Pub.: 18 May '13, Pinned: 25 Aug '17
Abstract: Anorexia nervosa (AN) is a debilitating illness and existing interventions are only modestly effective. This study aimed to determine whether AN pathophysiology is associated with altered connections within fronto‐accumbal circuitry subserving reward processing. Diffusion and resting‐state functional MRI scans were collected in female inpatients with AN (n = 22) and healthy controls (HC; n = 18) between the ages of 16 and 25 years. Individuals with AN were scanned during the acute, underweight phase of the illness and again following inpatient weight restoration. HC were scanned twice over the same timeframe.

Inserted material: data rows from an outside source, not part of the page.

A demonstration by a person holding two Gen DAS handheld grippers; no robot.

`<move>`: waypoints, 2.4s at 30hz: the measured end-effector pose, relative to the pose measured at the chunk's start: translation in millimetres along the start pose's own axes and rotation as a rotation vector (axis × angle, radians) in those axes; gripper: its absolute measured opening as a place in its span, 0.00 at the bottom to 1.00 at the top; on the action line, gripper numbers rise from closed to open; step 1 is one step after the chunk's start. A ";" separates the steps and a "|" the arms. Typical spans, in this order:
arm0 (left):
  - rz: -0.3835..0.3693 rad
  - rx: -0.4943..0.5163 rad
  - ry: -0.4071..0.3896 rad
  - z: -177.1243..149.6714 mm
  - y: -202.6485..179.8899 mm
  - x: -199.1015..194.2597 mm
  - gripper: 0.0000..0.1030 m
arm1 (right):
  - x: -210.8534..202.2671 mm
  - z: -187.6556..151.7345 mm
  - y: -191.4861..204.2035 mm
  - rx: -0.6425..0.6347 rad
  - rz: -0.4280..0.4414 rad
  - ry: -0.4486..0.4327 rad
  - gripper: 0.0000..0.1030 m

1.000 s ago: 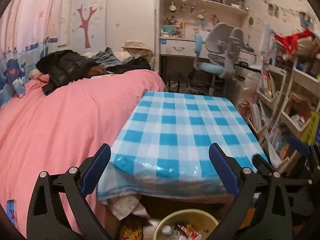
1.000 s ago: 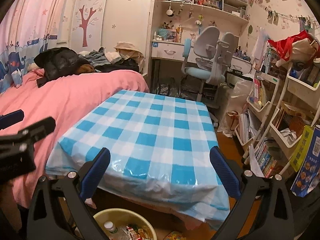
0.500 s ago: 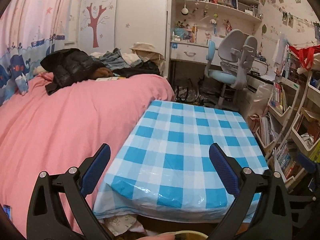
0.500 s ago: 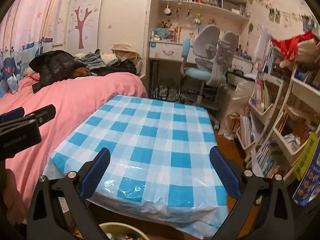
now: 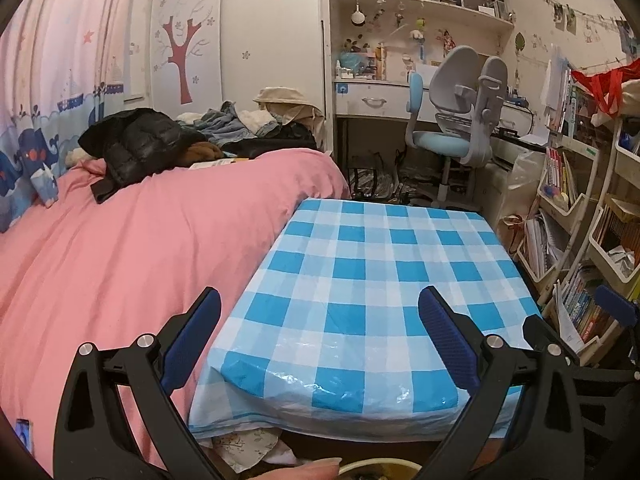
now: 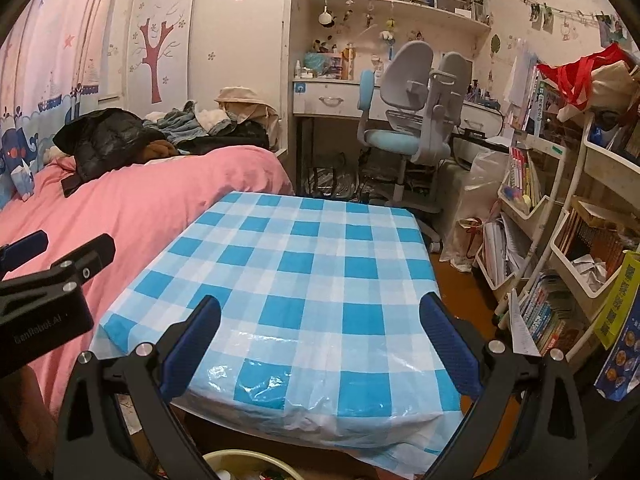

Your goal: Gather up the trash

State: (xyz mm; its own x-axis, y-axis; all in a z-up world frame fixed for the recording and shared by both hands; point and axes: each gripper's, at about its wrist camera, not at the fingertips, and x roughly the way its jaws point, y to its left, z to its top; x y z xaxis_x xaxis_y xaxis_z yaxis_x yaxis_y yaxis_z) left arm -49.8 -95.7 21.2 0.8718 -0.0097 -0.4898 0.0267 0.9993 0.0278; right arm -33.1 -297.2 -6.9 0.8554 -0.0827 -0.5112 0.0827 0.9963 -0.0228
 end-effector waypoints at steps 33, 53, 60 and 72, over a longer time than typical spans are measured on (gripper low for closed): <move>0.023 -0.006 -0.001 -2.2 5.2 -0.2 0.93 | -0.4 -1.3 -0.1 -0.009 -0.009 -0.003 0.92; 0.010 -0.002 0.004 -3.2 3.6 -0.2 0.93 | 0.0 -1.5 0.0 -0.011 -0.009 -0.003 0.92; 0.008 0.004 0.001 -2.5 1.8 -1.0 0.93 | 0.2 -1.7 0.0 -0.012 -0.009 -0.002 0.92; 0.008 0.007 0.000 -0.5 2.4 -1.5 0.93 | 0.3 -1.5 -0.3 -0.012 -0.010 -0.002 0.92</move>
State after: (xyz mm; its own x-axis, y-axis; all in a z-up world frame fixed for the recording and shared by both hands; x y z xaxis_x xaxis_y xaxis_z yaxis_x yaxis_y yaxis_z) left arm -51.4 -93.2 21.6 0.8719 -0.0019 -0.4897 0.0234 0.9990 0.0379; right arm -33.6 -297.5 -8.4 0.8556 -0.0924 -0.5093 0.0847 0.9957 -0.0383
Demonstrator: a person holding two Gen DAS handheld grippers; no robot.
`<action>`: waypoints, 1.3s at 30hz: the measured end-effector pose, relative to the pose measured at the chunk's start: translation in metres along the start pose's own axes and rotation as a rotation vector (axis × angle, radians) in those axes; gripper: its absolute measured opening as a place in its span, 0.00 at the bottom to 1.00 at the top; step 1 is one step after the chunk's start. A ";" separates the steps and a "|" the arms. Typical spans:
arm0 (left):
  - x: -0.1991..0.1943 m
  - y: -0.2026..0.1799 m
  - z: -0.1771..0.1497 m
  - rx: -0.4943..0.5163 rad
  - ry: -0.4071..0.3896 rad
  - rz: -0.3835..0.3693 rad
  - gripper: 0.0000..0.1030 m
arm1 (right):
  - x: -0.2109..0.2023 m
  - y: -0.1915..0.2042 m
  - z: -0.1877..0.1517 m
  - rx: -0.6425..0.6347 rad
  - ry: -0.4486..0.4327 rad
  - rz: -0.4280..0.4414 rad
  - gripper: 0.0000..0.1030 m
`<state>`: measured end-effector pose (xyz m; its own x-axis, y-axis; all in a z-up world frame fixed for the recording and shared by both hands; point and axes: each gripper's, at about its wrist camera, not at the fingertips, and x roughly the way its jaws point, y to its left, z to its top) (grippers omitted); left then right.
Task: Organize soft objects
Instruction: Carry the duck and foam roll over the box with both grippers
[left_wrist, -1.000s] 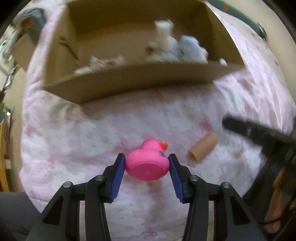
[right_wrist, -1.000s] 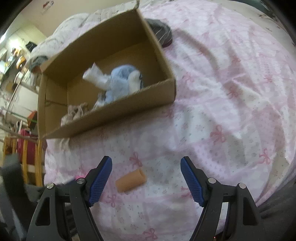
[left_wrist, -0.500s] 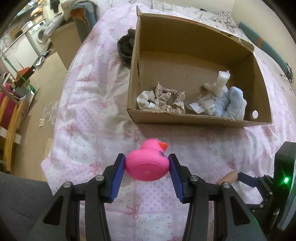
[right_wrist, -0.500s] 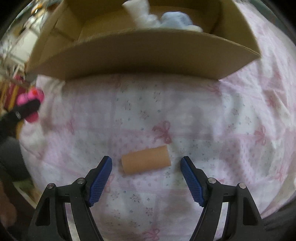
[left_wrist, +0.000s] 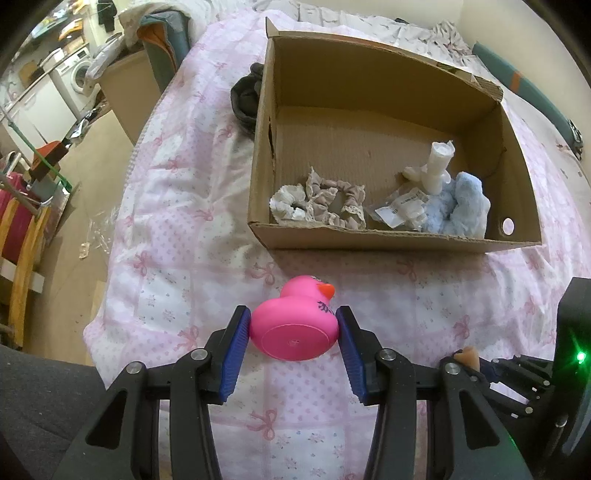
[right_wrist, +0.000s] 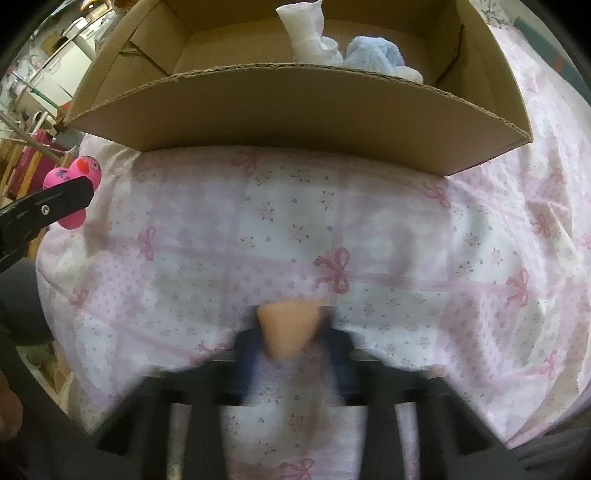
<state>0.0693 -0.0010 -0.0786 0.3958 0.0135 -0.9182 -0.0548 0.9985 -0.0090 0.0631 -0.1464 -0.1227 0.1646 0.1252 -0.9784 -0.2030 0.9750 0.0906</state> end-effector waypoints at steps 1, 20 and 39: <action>0.000 0.000 0.000 -0.002 0.001 0.000 0.42 | -0.001 -0.004 0.000 0.005 0.000 0.006 0.13; -0.006 0.003 0.003 -0.007 -0.042 0.011 0.42 | -0.060 -0.032 0.008 0.087 -0.209 0.166 0.11; -0.074 -0.017 0.076 0.100 -0.305 -0.050 0.42 | -0.164 -0.089 0.046 0.195 -0.620 0.294 0.11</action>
<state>0.1106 -0.0149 0.0191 0.6530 -0.0357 -0.7565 0.0560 0.9984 0.0012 0.0981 -0.2449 0.0386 0.6602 0.4129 -0.6274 -0.1568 0.8927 0.4225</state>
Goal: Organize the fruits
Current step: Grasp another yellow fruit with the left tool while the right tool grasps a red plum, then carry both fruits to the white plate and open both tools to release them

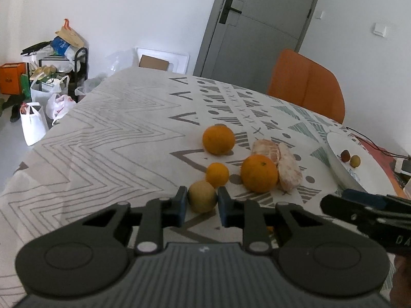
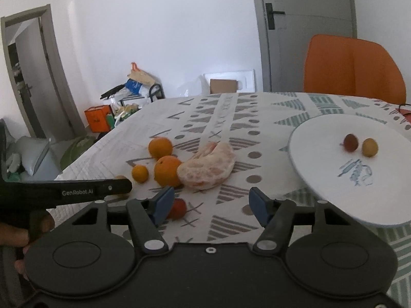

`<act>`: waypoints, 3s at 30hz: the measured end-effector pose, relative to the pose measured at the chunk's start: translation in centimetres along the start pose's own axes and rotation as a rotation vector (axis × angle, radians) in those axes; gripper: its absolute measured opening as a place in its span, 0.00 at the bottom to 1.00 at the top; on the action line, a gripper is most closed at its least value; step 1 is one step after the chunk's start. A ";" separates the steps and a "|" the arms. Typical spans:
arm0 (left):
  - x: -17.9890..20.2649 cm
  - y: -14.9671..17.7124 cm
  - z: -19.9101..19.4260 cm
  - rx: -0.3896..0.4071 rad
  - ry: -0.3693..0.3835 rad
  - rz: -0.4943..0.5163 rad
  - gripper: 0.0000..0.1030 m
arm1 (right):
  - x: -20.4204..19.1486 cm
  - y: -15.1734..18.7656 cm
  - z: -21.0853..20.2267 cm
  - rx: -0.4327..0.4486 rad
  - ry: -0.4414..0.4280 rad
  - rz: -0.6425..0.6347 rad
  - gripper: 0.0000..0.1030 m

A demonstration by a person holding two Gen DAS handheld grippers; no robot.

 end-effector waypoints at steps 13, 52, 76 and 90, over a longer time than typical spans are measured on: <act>-1.7 -0.2 -2.2 0.017 -0.050 0.003 0.23 | -1.9 0.3 1.4 -0.013 -0.074 0.010 0.60; 0.5 -0.4 -4.0 0.059 -0.069 0.035 0.23 | 1.7 0.7 -0.7 0.005 -0.033 0.048 0.20; 10.9 -1.2 -2.0 0.056 0.072 0.209 0.23 | 10.7 1.2 -6.0 0.117 0.125 0.183 0.20; 17.1 -2.0 -0.8 0.073 0.124 0.309 0.23 | 15.8 1.7 -7.2 0.155 0.161 0.266 0.20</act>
Point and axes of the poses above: each gripper's, at about its wrist camera, not at the fingertips, and z roughly the way its jaws point, x to its right, y to its underside, the point moved 3 cm from there along z, roughly the way its jaws point, and after that the axes turned 3 degrees about -y, right-handed, at the moved point
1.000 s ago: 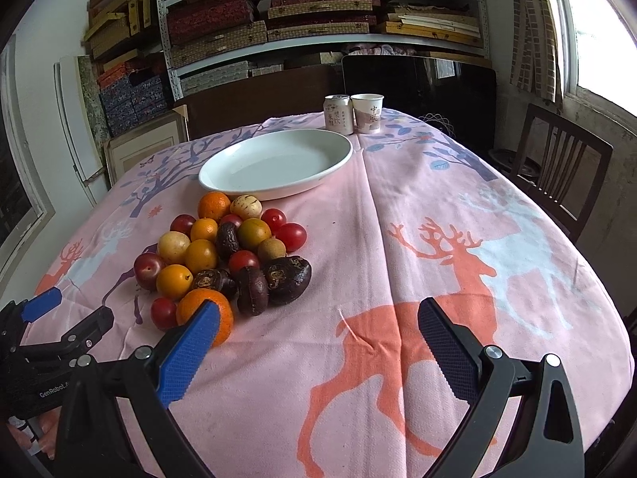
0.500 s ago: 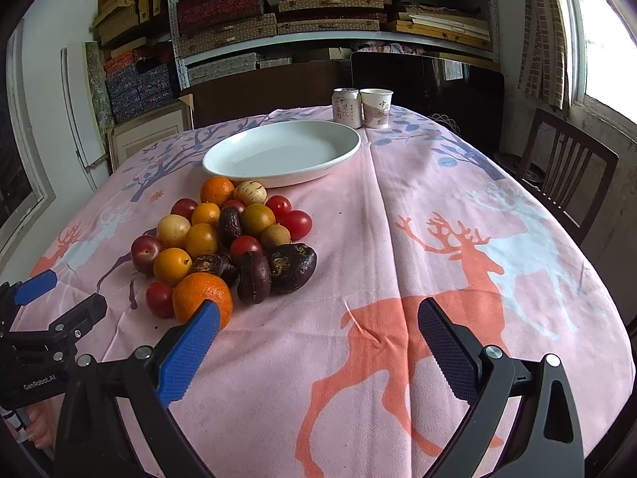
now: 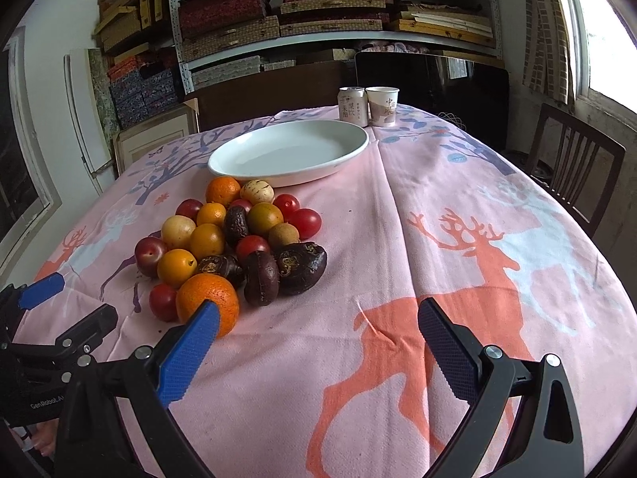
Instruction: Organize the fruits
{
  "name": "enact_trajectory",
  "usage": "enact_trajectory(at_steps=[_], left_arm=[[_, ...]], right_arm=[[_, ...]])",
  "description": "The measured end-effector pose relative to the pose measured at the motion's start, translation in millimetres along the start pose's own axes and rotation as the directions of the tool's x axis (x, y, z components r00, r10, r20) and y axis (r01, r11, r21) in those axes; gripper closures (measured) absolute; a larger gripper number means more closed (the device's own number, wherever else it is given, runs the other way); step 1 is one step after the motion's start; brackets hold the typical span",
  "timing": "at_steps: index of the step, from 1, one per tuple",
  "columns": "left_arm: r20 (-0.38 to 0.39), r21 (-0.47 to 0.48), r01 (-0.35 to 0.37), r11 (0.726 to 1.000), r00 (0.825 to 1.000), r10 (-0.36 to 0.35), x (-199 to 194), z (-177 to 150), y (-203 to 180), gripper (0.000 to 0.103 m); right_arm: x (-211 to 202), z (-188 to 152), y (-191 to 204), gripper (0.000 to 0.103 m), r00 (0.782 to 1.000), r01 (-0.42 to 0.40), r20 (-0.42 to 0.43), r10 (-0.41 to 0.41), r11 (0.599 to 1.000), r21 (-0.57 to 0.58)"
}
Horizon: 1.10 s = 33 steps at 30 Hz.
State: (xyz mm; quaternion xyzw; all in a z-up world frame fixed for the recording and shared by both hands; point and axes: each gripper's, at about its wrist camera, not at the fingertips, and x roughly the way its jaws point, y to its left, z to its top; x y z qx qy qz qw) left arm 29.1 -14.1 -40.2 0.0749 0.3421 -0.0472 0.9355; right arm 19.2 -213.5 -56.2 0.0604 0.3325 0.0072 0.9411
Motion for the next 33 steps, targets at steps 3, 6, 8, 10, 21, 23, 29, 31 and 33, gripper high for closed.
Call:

Based on univariate and multivariate analyses of fronto‐accumbal circuitry, underweight individuals with AN were found to have increased structural connectivity (diffusion probabilistic tractography), increased white matter anisotropy (tract‐based spatial statistics), increased functional connectivity (seed‐based correlation in resting‐state fMRI), and altered effective connectivity (spectral dynamic causal modeling). Following weight restoration, fronto‐accumbal structural connectivity continued to be abnormally increased bilaterally with large (partial η2 = 0.387; right NAcc‐OFC) and moderate (partial η2 = 0.197; left NAcc‐OFC) effect sizes. Increased structural connectivity within fronto‐accumbal circuitry in the underweight state correlated with severity of eating disorder symptoms. Taken together, the findings from this longitudinal, multimodal neuroimaging study offer converging evidence of atypical fronto‐accumbal circuitry in AN. Hum Brain Mapp, 2016. © 2016 Wiley Periodicals, Inc.